Kinston, N.C., farmer Ben Scarborough has been gaining experience with FiberMax cotton varieties. He is particularly interested in the potential for improved profits through the FiberMax Cotton Growers Association.

"High fiber quality is everything," he says. "It's a consumer oriented world, and consumers want as much for their dollar as the gin wants for its dollar. The last thing the world needs is more poor quality cotton. We need to raise the bar so U.S. products can be exported competitively. At the end of the rainbow there should be a premium."

Members of the growers association are pooling their FiberMax cotton. The cotton will be marketed directly to mills by Hohenberg Brothers of Memphis. The cotton merchants intend to emphasize and promote the high strength, long staple and reduced short fiber content of the new cotton varieties.

Harris and Joe Josey have not yet joined the association. They intend to sell all of their cotton through their gin.

"I'm going to watch the association this year and see how they do," Harris says. "Right now I'm mostly interested in conventional cotton varieties that will make good yields and grade at least well enough so we don't take any discounts. If the association gets some good premiums this year, we'll take another look next year."

This is the third year that Nick Dickens has planted FiberMax 989 cotton. He is interested in evaluating the new, earlier maturing 958 and 966.

"So far I like the way the 989 has performed," Dickens says. "I sell my cotton through the Staple Cotton pool. They pay premiums based on strength and length and mic. FiberMax cotton has given us a high percentage of premium cotton because of the high strength. I haven't gotten into the FiberMax association because I'm already getting premiums for higher quality cotton."

Harvey Rouse Jr. planted 600 acres of 989 in Jones County, N.C., this year.

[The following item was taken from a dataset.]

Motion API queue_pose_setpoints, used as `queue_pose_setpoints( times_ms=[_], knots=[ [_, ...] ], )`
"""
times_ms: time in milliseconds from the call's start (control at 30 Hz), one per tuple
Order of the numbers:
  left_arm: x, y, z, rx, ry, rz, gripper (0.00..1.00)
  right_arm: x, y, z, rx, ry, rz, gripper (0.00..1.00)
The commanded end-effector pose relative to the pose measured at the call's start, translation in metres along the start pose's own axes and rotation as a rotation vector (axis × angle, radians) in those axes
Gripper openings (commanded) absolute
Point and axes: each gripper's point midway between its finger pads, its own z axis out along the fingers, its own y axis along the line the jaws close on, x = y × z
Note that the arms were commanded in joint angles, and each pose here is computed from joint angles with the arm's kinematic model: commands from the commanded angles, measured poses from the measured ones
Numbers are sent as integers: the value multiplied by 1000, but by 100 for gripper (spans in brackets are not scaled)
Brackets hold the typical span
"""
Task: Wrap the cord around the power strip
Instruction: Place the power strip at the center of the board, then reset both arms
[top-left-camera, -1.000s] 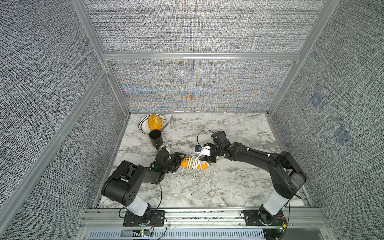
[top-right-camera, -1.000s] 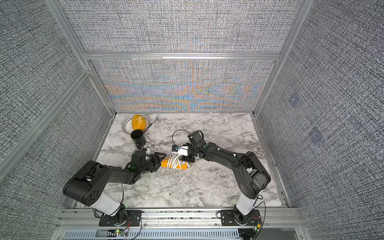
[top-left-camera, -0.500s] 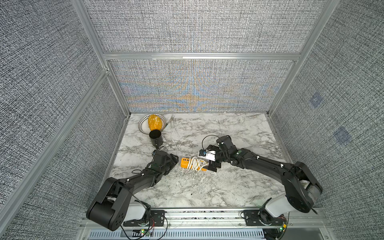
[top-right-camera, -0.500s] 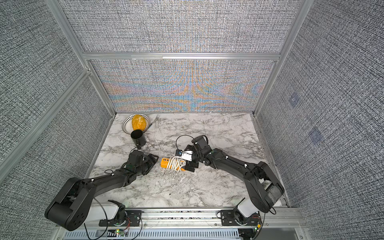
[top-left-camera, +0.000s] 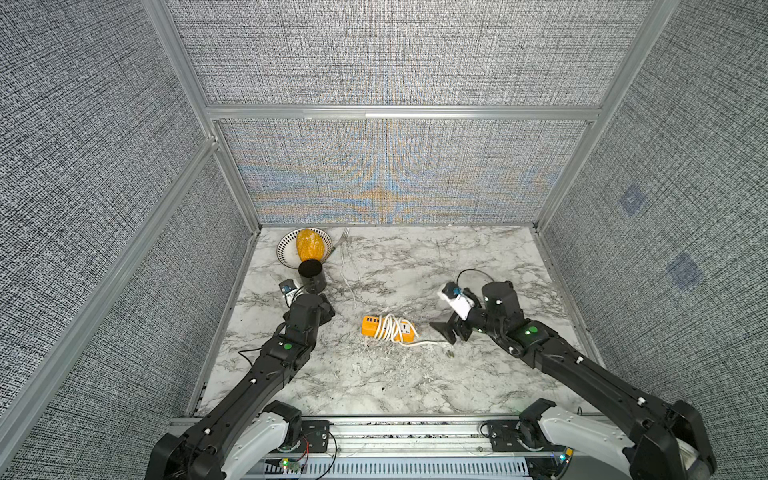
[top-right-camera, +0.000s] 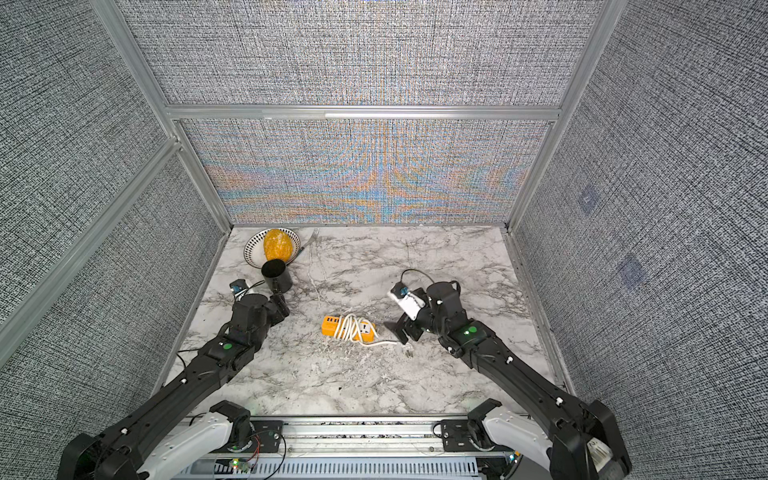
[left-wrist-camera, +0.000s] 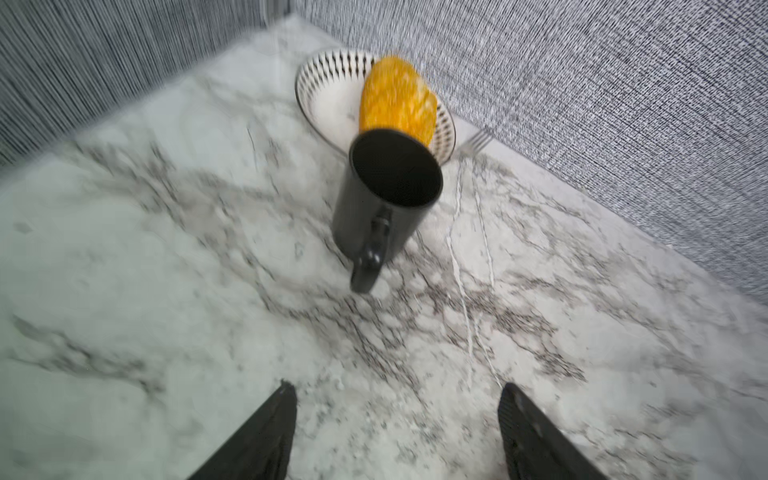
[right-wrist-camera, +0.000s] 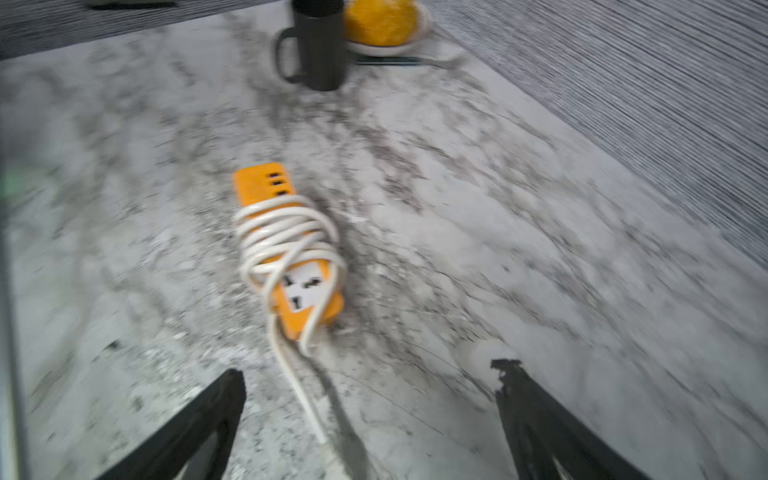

"I tried it last year because I wanted to save a little money," he says. "There are no tech fees with this conventional cotton. My cotton looked real good last year, even with the hurricanes, so I planted some more this year. It looks to me like this is one way we can deliver high quality cotton to our customers. I'm watching the association. I expect I'll join next year. It just makes sense that pooling a lot of his high quality FiberMax cotton should attract better prices from the mills that want the highest quality fibers."

Showing their commitment to developing FiberMax cotton varieties for the Southeast, Aventis CropScience manager of cotton seed sales and marketing, Lee Rivenbark, announced the opening of a new breeding station in South Carolina. Breeder Jeff Klingenberg will breed and test FiberMax varieties with both transgenic and conventional genetic material. The company hopes to have a Liberty Link variety available for growers by 2003. They are also developing Roundup Ready and Bt varieties.